Other detectable impurities (the following substances would, if present at a sufficient level, be detected by one or other of the tests in the monograph. They are limited by the general acceptance criterion for other/unspecified impurities. It is therefore not necessary to identify these impurities for demonstration of compliance.

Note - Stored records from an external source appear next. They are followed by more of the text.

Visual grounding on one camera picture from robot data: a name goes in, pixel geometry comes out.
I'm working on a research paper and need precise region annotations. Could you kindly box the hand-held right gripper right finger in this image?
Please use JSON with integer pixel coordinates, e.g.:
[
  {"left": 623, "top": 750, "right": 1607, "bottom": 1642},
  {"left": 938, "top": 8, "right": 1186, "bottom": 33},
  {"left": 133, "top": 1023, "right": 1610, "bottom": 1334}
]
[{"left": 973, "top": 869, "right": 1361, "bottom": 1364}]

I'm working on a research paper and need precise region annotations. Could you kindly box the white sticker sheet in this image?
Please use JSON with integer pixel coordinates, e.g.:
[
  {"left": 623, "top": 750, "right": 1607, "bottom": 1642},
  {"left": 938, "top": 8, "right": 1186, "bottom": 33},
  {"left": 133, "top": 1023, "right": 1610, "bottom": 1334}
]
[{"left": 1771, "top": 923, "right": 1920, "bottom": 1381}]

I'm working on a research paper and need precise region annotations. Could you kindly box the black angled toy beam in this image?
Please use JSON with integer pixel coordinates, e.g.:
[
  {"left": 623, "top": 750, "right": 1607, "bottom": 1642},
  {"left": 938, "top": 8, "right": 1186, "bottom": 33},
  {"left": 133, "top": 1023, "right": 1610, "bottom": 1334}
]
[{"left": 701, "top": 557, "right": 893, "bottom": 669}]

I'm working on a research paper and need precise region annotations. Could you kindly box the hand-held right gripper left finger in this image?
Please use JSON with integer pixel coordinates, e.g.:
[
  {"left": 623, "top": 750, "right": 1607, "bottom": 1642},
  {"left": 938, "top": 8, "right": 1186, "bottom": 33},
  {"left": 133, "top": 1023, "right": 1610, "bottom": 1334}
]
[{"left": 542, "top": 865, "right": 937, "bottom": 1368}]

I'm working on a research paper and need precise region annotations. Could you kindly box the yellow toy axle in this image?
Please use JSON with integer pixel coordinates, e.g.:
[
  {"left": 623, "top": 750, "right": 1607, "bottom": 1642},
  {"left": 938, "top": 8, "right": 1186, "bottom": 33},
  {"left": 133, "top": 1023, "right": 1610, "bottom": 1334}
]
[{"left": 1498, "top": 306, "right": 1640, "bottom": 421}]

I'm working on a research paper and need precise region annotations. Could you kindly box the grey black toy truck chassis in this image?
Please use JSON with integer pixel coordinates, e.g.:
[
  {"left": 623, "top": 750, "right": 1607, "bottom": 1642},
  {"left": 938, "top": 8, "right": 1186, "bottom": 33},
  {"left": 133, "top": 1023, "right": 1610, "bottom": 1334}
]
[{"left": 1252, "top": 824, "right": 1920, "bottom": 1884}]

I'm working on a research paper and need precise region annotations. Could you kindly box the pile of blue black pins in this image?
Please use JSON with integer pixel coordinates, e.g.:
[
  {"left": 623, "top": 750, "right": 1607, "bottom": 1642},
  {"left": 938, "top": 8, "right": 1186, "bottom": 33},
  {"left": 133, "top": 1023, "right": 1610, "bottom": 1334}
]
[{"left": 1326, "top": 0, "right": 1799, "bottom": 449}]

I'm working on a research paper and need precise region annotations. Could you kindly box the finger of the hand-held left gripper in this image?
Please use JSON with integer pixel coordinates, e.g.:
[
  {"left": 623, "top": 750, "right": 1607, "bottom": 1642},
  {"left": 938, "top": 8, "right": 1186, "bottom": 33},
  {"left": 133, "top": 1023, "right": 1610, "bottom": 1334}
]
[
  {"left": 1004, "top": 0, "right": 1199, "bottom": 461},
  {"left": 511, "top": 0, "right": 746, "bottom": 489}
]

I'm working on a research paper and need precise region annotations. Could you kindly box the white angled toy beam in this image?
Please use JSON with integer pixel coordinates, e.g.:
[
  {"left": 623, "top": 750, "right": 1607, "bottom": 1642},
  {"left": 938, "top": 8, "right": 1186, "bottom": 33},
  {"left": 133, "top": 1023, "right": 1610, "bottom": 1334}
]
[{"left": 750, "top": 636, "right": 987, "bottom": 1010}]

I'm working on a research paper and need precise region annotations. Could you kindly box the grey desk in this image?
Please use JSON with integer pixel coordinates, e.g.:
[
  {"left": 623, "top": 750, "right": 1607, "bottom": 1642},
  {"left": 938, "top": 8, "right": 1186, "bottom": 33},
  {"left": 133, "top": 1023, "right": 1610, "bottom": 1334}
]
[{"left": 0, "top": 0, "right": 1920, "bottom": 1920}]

See also 5.10. Control of impurities in substances for pharmaceutical use) A, B, C, D, F.
A. (2aE,2′R,2a1 S,4E,5′S,6R,6′R,8E,11R,15S,17aR,20R,20aR)-6′-ethyl-2a1 ,20-dihydroxy-5′,6,8,19-tetramethyl-2a1,3′,4′,5′,6,6′,7,10,11,14,15,17a,20,20a-tetradecahydrospiro[2H,17H-11,15-methanofuro[4,3,2-pq] [2,6]benzodioxacyclooctadecine-13,2′-pyran]-17-one (milbemycin A4),
B. (2aE,2′R,2a1 S,4E,5′S,6R,6′R,8E,11R,15S,17aR,20R,20aR)-2a1 ,20-dihydroxy-5′,6,6′,8,19-pentamethyl-2a1,3′,4′,5′,6,6′,7,10,11,14,15,17a,20,20a-tetradecahydrospiro[2H,17H-11,15-methanofuro[4,3,2-pq] [2,6]benzodioxacyclooctadecine-13,2′-pyran]-17-one (milbemycin A3),
C. (2aE,2′R,2a1 S,4E,5′S,6R,6′R,8E,11R,15S,17aR,20R,20aR)- 2a1 ,20-dihydroxy-5′,6,8,19-tetramethyl-6′-(1-methylethyl)-2a1 ,3′,4′,5′,6,6′,7,10,11,14,15,17a,20,20a-tetradecahydrospiro[2H,17H-11,15-methanofuro[4,3,2-pq][2,6]benzodioxacyclooctadecine-13,2′-pyran]-17-one (milbemycin D),
D. (2aE,2′R,2a1 S,4E,5′S,6R,6′R,8E,11R,15S,17aR,20R,20aR)-2a1 -hydroxy-20-methoxy-5′,6,6′,8,19-pentamethyl-2a1,3′,4′,5′,6,6′,7,10,11,14,15,17a,20,20a-tetradecahydrospiro[2H,17H-11,15-methanofuro[4,3,2-pq][2,6]benzodioxacyclooctadecine-13,2′-pyran]-17-one (milbemycin B2),
E. (2aE,2′R,2a1 S,4E,5′S,6R,6′R,8E,11R,15S,17aR,20aS)-6′-ethyl-2a1 -hydroxy-5′,6,8,19-tetramethyl-2a1,3′,4′,5′,6,6′,7,10,11,14,15,17a,20,20a-tetradecahydrospiro[2H,17′-11,15-methanofuro[4,3,2-pq] [2,6]benzodioxacyclooctadecine-13,2′-pyran]-17,20-dione (20-oxomilbemycin A4),
F. (2aE,2′R,2a S,4E,5′S,6R,6′R,8E,11R,15S,17aR,20aS)-2a1 -hydroxy-5′,6,6′,8,19-pentamethyl-2a1,3′,4′,5′,6,6′,7,10,11,14,15,17a,20,20a-tetradecahydrospiro[2H,17H-11,15-methanofuro[4,3,2-pq] [2,6]benzodioxacyclooctadecine-13,2′-pyran]-17,20-dione (20-oxomilbemycin A3),
G. (2aE,2′R,2a1 S,4E,5′S,6R,6′R,8E,11R,15S,17aR,20Z,20aR)-2a1 -hydroxy-20-(hydroxyimino)-5′,6,8,19-tetramethyl-6′-(1-methylethyl)-2a,3′,4′,5′,6,6′,7,10,11,14,15,17a,20,20a-tetradecahydrospiro[2H,17H-11,15-methanofuro[4,3,2-pq] [2,6]benzodioxacyclooctadecine-13,2′-pyran]-17-one (milbemycin D oxime),
H. (2aE,2′R,2a1 S,4E,5′S,6R,6′R,8E,11R,15S,17aR,20Z,20aR)-6′-ethyl-2a1 -hydroxy-20-(hydroxyimino)-5′,6,19-trimethyl-2a1,3′,4′,5′,6,6′,7,10,11,14,15,17a,20,20a-tetradecahydrospiro[2H,17H-11,15-methanofuro[4,3,2-pq][2,6]benzodioxacyclooctadecine-13,2′-pyran]-17-one (8-desmethylmilbemycin A4 oxime),
I. (2aE,2′R,2a1 S,4E,5′S,6R,6′R,8E,11R,15S,17aR,20aR)-6′-ethyl-2a1 ,20a-dihydroxy-5′,6,8,19-tetramethyl-2a1,3′,4′,5′,6,6′,7,10,11,14,15,17a,20,20a-tetradecahydrospiro[2H,17H-11,15-methanofuro[4,3,2-pq][2,6]benzodioxacyclooctadecine-13,2′-pyran]-17,20-dione (20a-hydroxy-20-oxomilbemycin A4).